Many of us like to say that our company is like a family, but the truth is that most are not. And one of the implications of that is that money matters more than our commitment to our company when push comes to shove.
This is exactly what employers fear when it comes to corporate data.
A recent study by Loudhouse found that 45 percent of those surveyed think that employees will happily steal corporate data and sell it if the price is right.
The study, which surveyed more than 400 IT executives at firms with greater than 5,000 employees, discovered that inside threats are just as much a concern for IT professionals as those of external threats.
Worryingly, almost half of these executives said they do not believe their company has effective internal controls to prevent such theft. They cite a lack of effective access controls, and a lack of confidence that they could adequately revoke complete access when an employee leaves the company.
Bring-your-own-device and cloud services have meant that data is leaking from most corporate systems. More than half of those surveyed by Loudhouse said that employees have access to documents they should not be able to see, and an equal number said that in the past they have discovered former employees trying to access corporate IT systems after leaving the company.
Roughly 83 percent of large companies surveyed said they allow employees to bring their own devices, but only 41 percent had an automatic system for removing mission-critical data when the employee left the company. Six percent went even farther, admitting that they knew corporate data was walking off with former employees.
“Many organizations are struggling to manage 'who has access to what?' across the enterprise,” said Jackie Gilbert, founder of SailPoint, which commissioned the study. “It's pretty clear that if you're not proactively managing cloud and mobile access today, you're at increased risk of fraud, data theft, and security breaches.”
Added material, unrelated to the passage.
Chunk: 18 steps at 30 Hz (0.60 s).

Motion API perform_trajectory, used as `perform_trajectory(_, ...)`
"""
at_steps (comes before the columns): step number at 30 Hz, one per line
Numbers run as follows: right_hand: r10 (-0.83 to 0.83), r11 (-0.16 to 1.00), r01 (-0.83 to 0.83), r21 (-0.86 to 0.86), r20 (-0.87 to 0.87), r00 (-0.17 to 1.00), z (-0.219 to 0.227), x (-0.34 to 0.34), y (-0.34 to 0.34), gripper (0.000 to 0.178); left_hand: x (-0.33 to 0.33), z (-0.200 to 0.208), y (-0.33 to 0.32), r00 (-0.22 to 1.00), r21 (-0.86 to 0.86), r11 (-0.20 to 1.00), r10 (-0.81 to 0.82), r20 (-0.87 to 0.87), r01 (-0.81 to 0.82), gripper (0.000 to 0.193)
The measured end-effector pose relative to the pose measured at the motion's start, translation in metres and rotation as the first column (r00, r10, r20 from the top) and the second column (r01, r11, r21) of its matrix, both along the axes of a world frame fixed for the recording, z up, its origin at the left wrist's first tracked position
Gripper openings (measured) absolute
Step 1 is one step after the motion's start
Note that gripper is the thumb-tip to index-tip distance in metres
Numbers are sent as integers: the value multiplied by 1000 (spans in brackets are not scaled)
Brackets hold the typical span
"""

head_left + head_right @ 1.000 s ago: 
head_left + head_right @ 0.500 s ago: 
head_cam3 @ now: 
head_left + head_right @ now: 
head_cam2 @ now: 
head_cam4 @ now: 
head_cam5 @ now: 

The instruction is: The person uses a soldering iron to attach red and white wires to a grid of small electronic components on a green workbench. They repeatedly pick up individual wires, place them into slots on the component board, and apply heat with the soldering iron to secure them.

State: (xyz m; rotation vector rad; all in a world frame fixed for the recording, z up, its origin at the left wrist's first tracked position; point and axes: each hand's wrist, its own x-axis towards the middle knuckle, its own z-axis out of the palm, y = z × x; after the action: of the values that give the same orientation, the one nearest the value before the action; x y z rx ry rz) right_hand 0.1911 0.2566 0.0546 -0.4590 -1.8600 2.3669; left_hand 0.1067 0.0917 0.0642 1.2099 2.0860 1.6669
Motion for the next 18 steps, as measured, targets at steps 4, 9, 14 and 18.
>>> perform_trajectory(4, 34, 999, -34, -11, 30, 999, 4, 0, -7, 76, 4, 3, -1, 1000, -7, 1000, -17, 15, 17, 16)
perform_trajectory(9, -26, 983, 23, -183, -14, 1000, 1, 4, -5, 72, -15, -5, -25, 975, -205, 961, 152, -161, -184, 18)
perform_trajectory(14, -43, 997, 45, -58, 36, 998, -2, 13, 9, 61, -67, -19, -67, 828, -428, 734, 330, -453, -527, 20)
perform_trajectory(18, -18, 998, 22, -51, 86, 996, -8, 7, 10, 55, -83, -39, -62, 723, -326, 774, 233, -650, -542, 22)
Of those surveyed, 53 percent have suffered a security failure, and 51 percent admit that it is “just a matter of time” before their systems are compromised.
The biggest points of failure are an inability to get a full picture across all systems, an over-reliance on IT support, and an inability to manage new technologies, the study found.
Firms that are not actively using mobile device management (MDM) solutions are playing with fire in these days of easy data portability. And even among those that are, it is important that a disciplined, well-conceived data management system is in place.